Collected material:
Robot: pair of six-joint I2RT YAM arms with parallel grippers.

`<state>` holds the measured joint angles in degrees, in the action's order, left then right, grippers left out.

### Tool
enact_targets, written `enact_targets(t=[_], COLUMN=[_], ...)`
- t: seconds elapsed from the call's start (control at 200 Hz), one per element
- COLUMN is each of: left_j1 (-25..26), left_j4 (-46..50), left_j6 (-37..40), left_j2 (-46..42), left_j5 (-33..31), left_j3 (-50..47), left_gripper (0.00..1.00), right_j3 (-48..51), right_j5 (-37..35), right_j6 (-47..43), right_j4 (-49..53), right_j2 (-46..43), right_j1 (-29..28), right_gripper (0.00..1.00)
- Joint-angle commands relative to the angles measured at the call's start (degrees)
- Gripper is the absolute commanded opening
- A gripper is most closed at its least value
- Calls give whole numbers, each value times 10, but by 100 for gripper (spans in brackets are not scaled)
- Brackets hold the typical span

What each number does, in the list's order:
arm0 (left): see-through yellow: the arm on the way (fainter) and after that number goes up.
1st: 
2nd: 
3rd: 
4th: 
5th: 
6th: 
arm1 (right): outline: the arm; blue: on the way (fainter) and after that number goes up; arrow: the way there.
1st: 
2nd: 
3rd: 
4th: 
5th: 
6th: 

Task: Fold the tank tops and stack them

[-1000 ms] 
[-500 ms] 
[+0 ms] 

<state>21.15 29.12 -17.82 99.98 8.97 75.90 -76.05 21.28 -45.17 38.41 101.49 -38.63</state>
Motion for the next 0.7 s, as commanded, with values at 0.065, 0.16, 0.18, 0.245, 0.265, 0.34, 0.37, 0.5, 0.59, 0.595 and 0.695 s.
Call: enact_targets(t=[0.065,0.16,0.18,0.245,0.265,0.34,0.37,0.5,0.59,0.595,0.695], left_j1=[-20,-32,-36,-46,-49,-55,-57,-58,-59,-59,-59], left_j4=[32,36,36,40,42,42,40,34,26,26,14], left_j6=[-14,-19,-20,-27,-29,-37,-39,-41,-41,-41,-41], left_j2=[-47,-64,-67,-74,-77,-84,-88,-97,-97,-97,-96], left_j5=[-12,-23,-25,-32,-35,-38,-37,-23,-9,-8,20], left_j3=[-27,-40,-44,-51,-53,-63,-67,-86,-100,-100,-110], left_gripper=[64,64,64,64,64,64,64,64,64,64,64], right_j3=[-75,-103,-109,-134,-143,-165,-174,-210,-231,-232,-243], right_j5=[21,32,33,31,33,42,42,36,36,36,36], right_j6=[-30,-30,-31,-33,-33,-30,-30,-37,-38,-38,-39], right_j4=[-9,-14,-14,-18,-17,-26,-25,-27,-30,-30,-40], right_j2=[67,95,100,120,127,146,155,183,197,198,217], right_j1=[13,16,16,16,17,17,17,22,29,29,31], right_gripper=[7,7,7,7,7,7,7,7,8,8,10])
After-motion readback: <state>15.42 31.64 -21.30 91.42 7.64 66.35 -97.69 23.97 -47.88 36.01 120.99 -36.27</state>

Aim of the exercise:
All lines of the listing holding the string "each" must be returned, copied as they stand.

Your solution:
- COLUMN is each of: left_j1 (-25..26), left_j4 (-46..50), left_j6 (-37..40), left_j2 (-46..42), left_j5 (-33..31), left_j3 (-50..47), left_gripper (0.00..1.00), right_j3 (-48..51), right_j5 (-37..35), right_j6 (-47..43), right_j4 (-49..53), right_j2 (-46..43), right_j1 (-29..28), right_gripper (0.00..1.00)
- Calls give whole numbers, each value times 10, but by 100 for gripper (spans in brackets are not scaled)
What each number does, in the list's order:

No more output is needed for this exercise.